(Data entries)
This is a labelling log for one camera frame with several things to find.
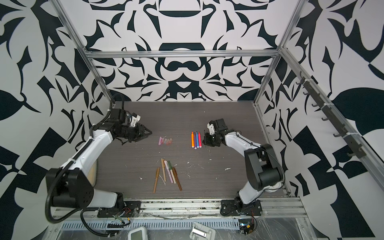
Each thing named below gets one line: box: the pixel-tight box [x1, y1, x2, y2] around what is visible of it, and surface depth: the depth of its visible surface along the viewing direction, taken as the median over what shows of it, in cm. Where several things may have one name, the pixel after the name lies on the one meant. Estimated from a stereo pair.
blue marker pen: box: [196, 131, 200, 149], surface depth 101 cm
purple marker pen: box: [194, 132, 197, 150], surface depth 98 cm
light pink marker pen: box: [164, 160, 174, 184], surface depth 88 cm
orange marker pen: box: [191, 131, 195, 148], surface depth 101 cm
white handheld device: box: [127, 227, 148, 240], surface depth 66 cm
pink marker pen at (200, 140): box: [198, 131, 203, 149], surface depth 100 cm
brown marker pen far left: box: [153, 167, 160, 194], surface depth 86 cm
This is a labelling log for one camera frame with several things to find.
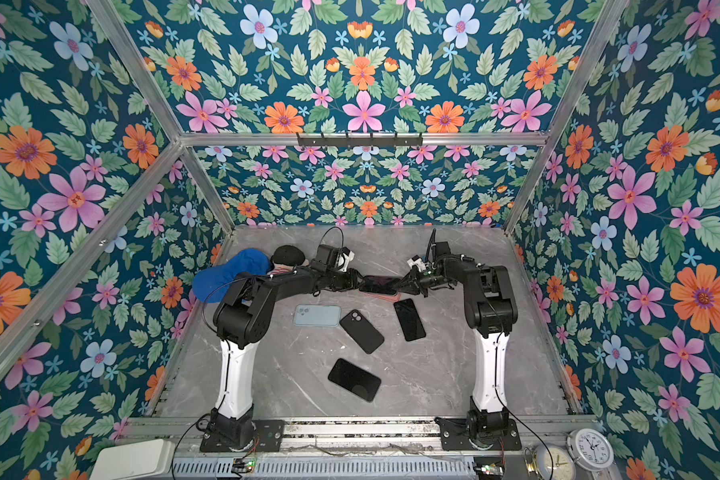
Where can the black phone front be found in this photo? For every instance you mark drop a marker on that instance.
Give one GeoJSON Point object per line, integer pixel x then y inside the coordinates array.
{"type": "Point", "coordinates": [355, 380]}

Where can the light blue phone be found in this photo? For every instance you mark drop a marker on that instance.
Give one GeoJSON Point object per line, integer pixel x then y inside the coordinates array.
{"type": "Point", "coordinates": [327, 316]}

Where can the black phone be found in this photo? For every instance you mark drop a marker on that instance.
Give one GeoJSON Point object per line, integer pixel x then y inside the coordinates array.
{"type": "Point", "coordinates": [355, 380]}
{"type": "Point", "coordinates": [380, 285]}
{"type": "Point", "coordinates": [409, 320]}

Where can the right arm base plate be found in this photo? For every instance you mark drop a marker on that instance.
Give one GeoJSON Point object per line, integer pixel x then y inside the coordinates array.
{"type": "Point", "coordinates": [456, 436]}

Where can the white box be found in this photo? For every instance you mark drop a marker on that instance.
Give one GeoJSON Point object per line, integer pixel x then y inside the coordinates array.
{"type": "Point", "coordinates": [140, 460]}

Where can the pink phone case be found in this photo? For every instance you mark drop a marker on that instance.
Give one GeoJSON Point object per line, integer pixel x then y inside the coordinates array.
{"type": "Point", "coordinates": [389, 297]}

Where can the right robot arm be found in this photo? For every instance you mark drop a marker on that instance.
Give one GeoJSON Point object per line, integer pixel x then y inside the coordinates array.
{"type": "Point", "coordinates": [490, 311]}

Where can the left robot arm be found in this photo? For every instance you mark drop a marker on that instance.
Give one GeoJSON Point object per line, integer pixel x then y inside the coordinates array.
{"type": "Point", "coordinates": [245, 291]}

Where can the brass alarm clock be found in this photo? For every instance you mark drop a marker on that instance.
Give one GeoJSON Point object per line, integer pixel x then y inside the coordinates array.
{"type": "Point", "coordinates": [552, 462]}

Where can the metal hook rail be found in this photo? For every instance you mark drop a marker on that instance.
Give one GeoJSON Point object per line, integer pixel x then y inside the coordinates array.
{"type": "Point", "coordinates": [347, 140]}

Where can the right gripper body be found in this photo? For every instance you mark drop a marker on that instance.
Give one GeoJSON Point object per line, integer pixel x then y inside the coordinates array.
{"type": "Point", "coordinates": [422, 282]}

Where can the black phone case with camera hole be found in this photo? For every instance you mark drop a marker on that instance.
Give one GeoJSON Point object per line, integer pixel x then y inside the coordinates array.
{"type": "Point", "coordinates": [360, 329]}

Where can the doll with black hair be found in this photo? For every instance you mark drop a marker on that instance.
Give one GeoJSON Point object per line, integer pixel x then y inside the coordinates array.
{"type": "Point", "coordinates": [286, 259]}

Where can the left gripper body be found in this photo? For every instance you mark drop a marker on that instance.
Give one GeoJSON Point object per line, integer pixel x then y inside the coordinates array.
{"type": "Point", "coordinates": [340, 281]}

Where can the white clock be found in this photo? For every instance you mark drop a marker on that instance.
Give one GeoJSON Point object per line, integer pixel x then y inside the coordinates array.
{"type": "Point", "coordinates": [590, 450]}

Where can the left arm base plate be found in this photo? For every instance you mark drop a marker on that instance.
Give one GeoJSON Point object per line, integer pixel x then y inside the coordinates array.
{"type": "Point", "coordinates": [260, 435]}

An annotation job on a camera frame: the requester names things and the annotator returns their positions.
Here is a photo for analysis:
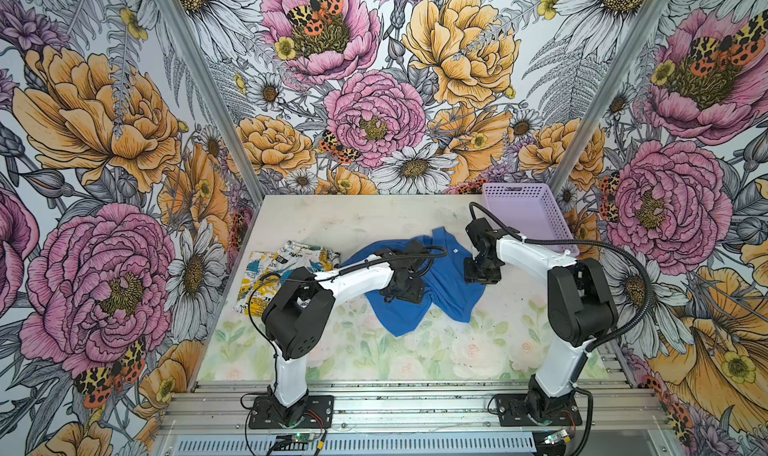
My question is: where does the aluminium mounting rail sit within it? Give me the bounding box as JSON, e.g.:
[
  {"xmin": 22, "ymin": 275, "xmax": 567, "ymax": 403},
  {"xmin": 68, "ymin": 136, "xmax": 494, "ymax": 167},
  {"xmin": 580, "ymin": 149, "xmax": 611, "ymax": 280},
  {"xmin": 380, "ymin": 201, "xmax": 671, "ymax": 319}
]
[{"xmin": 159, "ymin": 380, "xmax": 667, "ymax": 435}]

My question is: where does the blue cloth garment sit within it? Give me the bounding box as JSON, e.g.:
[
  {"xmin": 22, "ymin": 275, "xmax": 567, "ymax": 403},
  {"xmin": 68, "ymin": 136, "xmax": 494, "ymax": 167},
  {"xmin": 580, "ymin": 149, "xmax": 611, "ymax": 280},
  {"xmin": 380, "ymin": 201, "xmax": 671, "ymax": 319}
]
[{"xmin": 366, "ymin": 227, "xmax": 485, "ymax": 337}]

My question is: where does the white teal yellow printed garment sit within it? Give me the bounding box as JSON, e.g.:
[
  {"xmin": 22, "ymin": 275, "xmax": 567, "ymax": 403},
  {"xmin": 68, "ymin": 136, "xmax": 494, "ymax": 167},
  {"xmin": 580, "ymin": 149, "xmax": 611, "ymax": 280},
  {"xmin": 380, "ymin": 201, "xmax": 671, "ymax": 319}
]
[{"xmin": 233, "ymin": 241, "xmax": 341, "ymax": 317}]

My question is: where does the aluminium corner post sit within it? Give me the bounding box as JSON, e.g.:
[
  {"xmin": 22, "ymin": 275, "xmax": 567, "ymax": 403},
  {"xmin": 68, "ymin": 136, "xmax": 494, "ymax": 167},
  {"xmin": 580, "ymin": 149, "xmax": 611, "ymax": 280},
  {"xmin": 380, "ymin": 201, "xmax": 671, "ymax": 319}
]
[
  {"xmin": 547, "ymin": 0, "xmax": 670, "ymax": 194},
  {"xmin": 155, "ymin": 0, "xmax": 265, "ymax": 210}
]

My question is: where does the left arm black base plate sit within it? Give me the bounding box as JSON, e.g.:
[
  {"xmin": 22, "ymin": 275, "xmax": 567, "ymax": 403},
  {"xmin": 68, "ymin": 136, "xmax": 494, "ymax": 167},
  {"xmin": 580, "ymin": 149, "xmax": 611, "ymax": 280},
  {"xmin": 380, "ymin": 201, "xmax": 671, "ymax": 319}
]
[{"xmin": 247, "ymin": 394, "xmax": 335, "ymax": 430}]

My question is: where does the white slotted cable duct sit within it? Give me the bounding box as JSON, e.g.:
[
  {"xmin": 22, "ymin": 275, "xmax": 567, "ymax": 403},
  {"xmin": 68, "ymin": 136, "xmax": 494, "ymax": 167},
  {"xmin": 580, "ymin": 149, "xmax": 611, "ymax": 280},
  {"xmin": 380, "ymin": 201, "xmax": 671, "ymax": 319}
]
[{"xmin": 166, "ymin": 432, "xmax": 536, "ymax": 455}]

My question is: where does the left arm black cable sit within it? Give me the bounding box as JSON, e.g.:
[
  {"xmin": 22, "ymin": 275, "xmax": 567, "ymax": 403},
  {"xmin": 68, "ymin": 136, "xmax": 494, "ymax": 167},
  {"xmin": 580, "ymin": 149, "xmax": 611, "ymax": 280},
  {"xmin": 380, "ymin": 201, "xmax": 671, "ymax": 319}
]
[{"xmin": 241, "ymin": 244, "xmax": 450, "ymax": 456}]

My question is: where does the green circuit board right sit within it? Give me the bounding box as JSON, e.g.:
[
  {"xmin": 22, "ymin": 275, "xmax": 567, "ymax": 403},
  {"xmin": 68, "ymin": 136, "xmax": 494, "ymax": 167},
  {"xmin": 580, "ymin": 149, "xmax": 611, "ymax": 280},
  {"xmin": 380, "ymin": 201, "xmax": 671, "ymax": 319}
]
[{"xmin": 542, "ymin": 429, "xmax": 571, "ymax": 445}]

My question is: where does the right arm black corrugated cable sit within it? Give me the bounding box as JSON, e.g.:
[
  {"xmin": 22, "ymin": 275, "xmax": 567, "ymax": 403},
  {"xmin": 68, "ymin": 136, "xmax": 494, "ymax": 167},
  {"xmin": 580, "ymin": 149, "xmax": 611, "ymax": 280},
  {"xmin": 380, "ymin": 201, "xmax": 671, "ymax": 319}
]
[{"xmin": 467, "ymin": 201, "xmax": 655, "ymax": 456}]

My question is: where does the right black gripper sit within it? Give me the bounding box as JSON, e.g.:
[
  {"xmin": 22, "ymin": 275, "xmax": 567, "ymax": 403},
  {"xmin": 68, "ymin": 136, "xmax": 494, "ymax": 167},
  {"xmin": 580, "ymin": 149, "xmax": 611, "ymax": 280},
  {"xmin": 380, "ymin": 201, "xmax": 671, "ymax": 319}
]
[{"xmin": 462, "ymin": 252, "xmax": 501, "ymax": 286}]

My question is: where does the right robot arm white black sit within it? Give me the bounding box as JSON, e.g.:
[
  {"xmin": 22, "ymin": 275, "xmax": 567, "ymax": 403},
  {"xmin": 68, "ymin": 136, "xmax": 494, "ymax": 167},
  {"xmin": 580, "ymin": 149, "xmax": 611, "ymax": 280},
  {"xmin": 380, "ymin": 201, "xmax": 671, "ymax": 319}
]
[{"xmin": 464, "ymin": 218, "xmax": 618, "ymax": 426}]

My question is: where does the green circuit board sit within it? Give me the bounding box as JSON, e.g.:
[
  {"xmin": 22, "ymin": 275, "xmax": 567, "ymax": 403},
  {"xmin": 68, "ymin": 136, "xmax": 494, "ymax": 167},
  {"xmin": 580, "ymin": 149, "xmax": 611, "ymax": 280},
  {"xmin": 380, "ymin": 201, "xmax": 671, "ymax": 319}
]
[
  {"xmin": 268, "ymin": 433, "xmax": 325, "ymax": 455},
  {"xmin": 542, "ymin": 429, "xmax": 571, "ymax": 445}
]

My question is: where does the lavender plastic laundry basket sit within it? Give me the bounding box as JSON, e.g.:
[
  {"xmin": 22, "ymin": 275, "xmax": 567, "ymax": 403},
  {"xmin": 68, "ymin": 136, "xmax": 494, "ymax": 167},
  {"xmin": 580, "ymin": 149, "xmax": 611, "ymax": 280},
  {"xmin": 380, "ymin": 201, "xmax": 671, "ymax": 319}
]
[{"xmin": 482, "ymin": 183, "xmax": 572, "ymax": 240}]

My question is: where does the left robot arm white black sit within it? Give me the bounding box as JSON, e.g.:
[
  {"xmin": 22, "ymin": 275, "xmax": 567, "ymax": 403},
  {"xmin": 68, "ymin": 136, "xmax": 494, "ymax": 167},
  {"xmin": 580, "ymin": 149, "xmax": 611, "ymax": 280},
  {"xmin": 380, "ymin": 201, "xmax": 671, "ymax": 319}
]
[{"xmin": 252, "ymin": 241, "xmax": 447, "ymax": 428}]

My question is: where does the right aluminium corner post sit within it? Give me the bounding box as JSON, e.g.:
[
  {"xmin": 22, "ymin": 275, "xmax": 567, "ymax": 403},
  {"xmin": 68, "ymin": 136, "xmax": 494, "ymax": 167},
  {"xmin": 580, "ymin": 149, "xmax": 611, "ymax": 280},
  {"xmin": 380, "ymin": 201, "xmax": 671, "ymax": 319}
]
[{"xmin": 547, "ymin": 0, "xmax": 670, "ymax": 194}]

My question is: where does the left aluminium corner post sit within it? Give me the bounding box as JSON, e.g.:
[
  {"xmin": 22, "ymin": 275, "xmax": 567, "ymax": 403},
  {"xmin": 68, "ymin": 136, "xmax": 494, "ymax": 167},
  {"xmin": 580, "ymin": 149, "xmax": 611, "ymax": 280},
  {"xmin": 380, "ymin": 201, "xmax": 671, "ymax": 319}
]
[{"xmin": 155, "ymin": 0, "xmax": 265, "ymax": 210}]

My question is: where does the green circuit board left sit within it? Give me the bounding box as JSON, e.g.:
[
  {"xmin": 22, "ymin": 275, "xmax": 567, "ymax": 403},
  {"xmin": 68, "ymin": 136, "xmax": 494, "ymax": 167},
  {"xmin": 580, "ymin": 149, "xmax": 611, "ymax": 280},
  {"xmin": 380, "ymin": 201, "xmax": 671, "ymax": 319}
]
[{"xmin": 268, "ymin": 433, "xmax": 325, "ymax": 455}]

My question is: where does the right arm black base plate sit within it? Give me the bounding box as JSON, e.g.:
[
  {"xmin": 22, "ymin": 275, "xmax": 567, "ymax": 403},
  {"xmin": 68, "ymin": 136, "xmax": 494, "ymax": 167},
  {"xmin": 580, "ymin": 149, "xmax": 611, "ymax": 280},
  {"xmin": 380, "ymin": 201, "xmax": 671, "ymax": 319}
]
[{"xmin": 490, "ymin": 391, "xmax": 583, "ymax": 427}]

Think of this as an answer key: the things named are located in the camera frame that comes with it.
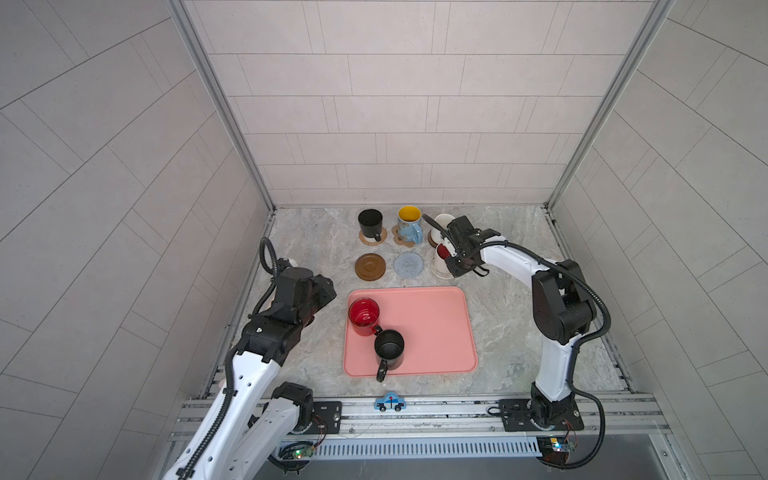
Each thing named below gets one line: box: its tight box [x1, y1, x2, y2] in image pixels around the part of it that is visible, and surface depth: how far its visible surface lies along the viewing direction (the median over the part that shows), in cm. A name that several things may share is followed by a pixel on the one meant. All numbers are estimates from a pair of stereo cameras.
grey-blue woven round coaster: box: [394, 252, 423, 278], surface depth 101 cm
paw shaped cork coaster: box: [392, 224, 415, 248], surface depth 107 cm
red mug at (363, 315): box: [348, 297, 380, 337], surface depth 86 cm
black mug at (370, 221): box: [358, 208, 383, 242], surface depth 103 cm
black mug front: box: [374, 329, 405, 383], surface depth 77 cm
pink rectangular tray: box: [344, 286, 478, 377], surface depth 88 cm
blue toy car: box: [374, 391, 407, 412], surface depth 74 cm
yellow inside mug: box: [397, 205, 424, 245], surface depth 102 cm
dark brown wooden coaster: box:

TRY IT –
Read the entries above, then pull out the lines that include "brown".

RESULT OF THE EXERCISE –
brown marker pen far left: box: [153, 167, 160, 194], surface depth 86 cm
dark brown wooden coaster: box:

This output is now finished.